- [WHAT THIS TASK INVOLVES]:
Write the number of lines in the material below that contain "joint", with no other words.
PROVIDED DATA below:
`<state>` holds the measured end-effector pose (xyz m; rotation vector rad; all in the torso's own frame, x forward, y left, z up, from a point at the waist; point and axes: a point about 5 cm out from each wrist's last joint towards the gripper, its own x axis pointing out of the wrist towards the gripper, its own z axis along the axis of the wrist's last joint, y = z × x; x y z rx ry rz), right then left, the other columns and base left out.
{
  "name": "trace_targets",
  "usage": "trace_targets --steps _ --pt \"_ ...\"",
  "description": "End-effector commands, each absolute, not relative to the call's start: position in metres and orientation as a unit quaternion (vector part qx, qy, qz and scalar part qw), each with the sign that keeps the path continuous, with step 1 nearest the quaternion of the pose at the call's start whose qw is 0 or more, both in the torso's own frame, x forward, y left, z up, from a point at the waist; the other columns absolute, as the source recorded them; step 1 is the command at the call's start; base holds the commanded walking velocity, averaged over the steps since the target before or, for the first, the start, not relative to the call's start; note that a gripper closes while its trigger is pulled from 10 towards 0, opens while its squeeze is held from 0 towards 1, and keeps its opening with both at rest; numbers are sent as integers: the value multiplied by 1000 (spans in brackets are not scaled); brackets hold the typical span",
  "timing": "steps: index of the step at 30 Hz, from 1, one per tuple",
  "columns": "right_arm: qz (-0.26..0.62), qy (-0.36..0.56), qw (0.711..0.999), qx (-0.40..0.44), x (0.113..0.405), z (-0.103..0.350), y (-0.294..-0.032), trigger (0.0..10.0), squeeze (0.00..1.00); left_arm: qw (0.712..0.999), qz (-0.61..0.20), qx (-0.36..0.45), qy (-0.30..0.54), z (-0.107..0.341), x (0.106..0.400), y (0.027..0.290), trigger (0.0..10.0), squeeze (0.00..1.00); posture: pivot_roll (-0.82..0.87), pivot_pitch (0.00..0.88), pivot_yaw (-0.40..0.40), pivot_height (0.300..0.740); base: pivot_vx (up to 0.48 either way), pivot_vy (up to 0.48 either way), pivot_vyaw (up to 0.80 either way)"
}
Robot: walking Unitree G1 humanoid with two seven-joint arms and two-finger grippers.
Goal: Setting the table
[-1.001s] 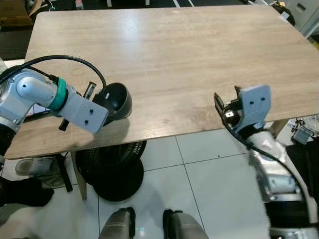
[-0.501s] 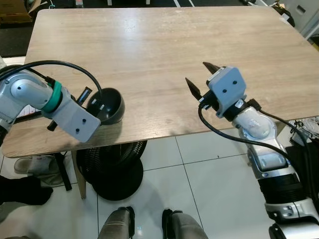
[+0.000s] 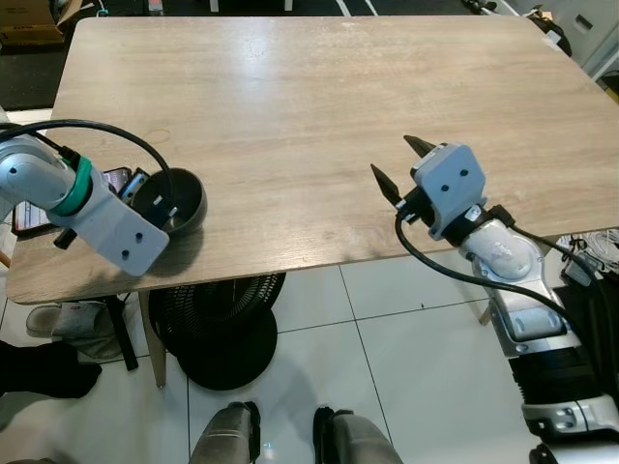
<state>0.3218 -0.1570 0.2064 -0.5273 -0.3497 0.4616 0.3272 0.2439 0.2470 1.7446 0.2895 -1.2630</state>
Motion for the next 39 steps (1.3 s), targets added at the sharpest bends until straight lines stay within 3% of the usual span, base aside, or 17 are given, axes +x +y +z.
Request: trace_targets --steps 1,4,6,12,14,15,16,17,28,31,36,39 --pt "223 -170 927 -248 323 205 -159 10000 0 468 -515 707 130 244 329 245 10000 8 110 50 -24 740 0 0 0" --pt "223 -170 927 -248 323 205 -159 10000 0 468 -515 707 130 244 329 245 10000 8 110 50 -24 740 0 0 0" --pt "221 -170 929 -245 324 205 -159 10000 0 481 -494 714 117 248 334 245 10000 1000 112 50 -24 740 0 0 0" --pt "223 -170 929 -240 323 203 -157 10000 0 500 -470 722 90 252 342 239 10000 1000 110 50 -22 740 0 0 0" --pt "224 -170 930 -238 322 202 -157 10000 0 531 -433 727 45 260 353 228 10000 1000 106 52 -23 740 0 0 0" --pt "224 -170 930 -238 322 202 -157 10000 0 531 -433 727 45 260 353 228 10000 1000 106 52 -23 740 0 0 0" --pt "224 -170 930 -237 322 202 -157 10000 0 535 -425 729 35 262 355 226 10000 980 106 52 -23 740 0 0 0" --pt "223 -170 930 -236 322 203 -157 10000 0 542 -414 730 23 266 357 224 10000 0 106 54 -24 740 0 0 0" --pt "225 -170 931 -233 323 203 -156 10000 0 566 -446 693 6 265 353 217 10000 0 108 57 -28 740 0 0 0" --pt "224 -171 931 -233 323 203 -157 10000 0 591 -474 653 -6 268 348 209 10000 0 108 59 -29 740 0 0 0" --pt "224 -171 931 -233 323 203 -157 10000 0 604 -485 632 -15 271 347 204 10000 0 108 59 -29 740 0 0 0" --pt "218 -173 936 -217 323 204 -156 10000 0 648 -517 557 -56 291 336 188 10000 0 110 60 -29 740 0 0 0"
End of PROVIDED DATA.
- [THE COMPLETED TASK]:
2